Counteranions of In(Ⅲ) Induced Reversal of Enantiocontrol in Friedel-Crafts Reaction of Indoles by Asymmetric Binary Acid Catalysis
Received date: 2014-04-02
Online published: 2014-04-21
Supported by
Project supported by the National Natural Science Foundation of China (Nos. 21025208, 21202170 and 21390400) and the 973 Program (No. 2012CB821600).
Effective access to both enantiomers of any targeted products from a single chiral source of catalyst is highly desirable in asymmetric catalysis. Such dual stereocontrol has normally been encountered with structural modifications on the chiral ligands or catalysts skeletons. Recently, simple variations of reactions conditions such as solvents, temperature, additive and catalytic metal center, can lead to remarkable reversal of enantioselectivity with minimum structural modifications, thus providing a modular and synthetic appealing approach in asymmetric catalysis and synthesis. Previously, we have developed asymmetric binary acid catalysis wherein chiral Brønsted acids, mostly phosphoric acids, are utilized as dual acids and ligands in concert with metal catalysts, and this type of catalysis demonstrated tunable, even switchable stereoselectivity due to the combinatorial and synergistic features. In particular, simple swap of counteranion (from F- to Br-) of Indium(Ⅲ) salts led to complete switch of regioselectivity (1,2- vs. 1,4- addition) in the reaction of N-methyl indole 2a' and ketoester 3a with high enantioselectivity achieved for both regioisomers.

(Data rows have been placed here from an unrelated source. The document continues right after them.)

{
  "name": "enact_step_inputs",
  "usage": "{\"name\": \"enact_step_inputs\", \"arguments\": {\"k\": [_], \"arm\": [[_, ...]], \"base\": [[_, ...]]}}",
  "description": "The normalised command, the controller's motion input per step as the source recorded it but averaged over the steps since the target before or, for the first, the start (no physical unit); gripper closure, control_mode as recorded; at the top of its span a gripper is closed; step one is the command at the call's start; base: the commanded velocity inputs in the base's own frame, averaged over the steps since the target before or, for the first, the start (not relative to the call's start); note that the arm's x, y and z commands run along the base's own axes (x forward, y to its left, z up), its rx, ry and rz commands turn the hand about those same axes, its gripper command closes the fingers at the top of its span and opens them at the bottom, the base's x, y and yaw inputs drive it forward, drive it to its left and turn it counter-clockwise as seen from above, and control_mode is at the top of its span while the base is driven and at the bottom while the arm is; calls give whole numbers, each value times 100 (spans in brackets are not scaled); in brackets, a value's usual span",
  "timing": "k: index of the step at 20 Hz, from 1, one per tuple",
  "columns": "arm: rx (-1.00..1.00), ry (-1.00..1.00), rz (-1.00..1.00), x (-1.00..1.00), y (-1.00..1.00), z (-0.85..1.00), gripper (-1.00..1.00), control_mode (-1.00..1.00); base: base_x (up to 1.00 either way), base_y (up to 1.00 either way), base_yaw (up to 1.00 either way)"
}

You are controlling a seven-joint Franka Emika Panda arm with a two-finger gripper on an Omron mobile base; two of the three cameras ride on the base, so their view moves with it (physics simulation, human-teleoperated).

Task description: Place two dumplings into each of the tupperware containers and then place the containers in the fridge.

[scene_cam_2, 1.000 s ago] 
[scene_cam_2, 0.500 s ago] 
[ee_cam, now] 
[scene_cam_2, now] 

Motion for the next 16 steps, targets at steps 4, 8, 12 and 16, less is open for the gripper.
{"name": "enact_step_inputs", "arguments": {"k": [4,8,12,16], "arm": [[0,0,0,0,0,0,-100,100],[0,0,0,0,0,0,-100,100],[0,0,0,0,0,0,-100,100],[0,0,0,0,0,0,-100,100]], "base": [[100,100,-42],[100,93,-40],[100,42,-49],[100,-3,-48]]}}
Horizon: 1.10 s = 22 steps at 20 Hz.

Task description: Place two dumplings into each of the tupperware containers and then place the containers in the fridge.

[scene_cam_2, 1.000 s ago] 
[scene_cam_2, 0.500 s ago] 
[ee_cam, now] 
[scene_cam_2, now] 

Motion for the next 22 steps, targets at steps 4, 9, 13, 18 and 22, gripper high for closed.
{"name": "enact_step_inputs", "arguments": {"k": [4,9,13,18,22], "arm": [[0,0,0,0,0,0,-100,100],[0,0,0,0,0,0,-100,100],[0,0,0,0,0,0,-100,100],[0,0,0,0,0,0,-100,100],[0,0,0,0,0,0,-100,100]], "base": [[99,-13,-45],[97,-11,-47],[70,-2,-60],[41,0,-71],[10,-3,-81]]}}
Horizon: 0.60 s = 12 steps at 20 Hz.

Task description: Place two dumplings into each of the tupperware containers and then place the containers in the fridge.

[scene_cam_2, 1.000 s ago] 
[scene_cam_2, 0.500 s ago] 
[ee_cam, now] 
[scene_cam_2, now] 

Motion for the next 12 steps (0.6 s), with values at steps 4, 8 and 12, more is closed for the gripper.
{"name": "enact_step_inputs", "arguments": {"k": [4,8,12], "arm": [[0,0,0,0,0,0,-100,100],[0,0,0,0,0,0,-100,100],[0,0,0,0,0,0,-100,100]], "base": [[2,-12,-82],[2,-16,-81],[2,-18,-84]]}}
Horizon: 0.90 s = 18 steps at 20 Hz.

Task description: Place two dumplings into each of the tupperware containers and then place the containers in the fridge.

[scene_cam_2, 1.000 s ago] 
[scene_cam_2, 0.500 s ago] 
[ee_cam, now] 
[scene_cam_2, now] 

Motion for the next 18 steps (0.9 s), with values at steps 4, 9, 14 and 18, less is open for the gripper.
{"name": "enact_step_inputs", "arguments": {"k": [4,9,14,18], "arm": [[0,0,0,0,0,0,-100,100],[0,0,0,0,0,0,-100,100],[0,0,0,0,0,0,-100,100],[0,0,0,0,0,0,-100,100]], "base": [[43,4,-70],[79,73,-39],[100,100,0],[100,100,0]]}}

In our further studies, we have found that when indole 2a was employed instead of N-methyl indole 2a', the counter anion effect on regioselectivity was not observed and both InF3 and InBr3 promoted exclusively 1,4-addition reactions. Interestingly, reversal of enantioselectivity of the 1,4-conjugate adduct was observed by simple swap of counter anions of indium(Ⅲ). The obtained optimal binary-acids combination, InF3(1c)2 and InBr3(1d)2 were found to be R- and S-selective catalyst for the 1,4-addition reactions, respectively. In the presence of asymmetric binary-acid catalysts (InX3/1, 2.5 mol%), indoles and β,γ-unsaturated α-ketoesters were stirred at -70 ℃ for 24 h to afford the various indole esters 4 in good to excellent yield (up to 98% yield ) and enantioselectivities (up to>99% ee).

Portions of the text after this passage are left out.